Measure of a day
Have you every wondered, if the duration of the day changed with time, how difficult it would have been to keep track of time with a watch which we all use! Fortunately the duration of the day is constant and any further subdivision is not tagged to an astronomical phenomenon; like the way it is done with year (tagging it to days which is marked by revolution of earth, keeping a balance of .2425 to accumulate each year). That is why no adjustment is necessary to keep the watch synchronized with actual duration of the day. Thus if a watch with enough power and accuracy is set inside a deep cave which does not have any human access and the watch is retrieved after thousands of years; it should show the correct time (as synchronized with the part of the astronomical day). Any variation to the length of the day (even by fraction of seconds) can have impact on the time of the watch! Thus any astronomical event which has impact on the duration of a day is important to note, so that the watch is synchronized.
Now what should be the best way to sub-divide the day so that we can keep track of smaller measures? Well! various civilizations have various answers to this question. Since the subdivision is not related to any astronomical phenomenon, any such division will be just a matter of convention and ease of use. The most common sub-division is dividing the day into 24 hours. Now why 24 and not 30 and not 60? Well to understand this we need to go to the beginning of civilizations where it was first devised and followed. I am not sure about the rest of the world, but in Jyotisha Shastra it corresponds to 24 horas. Hora is derived from Ahoratra (A+HORA+TRA), meaning day and night and thus signifying the influence of 7 planets on human affairs.

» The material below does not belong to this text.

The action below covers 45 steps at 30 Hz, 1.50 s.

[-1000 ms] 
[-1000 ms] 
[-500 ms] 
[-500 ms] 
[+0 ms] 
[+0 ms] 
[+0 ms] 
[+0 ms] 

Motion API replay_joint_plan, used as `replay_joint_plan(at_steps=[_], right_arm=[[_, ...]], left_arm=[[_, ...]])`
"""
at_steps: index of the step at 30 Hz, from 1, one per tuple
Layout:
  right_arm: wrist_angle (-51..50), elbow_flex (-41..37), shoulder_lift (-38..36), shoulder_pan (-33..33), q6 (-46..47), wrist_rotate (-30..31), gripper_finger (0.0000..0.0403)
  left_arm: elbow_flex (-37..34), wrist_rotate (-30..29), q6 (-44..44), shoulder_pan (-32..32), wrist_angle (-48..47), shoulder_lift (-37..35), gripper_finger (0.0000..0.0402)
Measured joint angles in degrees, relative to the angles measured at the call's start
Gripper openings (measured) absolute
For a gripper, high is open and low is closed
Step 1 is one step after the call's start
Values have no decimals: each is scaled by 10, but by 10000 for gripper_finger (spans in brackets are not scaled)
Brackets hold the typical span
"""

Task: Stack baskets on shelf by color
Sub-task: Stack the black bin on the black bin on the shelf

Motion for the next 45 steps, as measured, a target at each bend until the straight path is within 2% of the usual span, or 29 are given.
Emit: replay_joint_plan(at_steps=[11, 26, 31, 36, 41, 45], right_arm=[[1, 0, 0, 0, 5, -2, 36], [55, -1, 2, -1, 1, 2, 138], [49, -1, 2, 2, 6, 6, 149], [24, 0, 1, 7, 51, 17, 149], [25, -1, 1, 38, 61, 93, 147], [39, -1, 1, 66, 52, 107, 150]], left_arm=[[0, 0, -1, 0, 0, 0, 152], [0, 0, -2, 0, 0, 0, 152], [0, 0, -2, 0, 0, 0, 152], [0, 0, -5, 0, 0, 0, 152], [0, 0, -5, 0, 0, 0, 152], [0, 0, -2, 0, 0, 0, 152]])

Now anyone can ask, why do we need to link them to planets. I would say this is for the same reason, why the days are named after the planets! The convention which developed naturally (with development of human consciousness) with time should have some merit! However, there is no further sub-divisions of Hora in Jyotisha, showing the lack of necessity of breaking time even further when it comes to human affairs. However there is another measure which is used for recording the birth time so that the horoscope can be casted properly. This is done by dividing the day into 60 ghatikas. Since the purpose is just to measure the duration elapsed between the time of birth and that of Sunrise or Sunset, there is no lordship assigned to them. Each of them is further sub-divided into 60 Vighatikas.
Vighatika is the smallest measure of time, which is enough for the purpose of casting a horoscope till the smallest varga (known so far). Lets see which is the smallest varga which can be calculated with the knowledge of correct Ghatika and Vighatika. We know that in the Rasi Chart, 12 lagna rises in a day which makes the duration of each rasi as 5 ghatikas or 300 vighatikas. This shows that the rasi can be divided into 300 parts to find the exact position of the lagna and this varga is called the ardha-nadiamsa. Based on the principles of Karma, it explains why a person would be born in that exact moment and not a vighatika before or after.
The current practice of measuring time within a day is a combination of Horas and Vighatikas. There should be a good reason for the measure to evolve this way or may be this is due to influence of multiple cultures on the place where it evolved.
The formula for conversion between these measures are:
1 day = 24 hours = 60 ghatika = 3600 vighatikas
1 hour = 60 minutes = 2.5 ghatika = 150 vighatikas
1 minute = 60 seconds = 2.5 vighatikas
1 vighatika = 24 seconds
You might be wondering what is the meaning of the term Ghatika and Vighatika. The name came from the instrument used for measurement of the these ghatikas and vighatikas, which is a Ghatika Yantra. This is made of a Pitcher with a hole in the bottom and kept inside a pool of water. Ghatika was measured in terms of the duration for the pitcher to fill up and sink! What an innovative way of measuring time :-).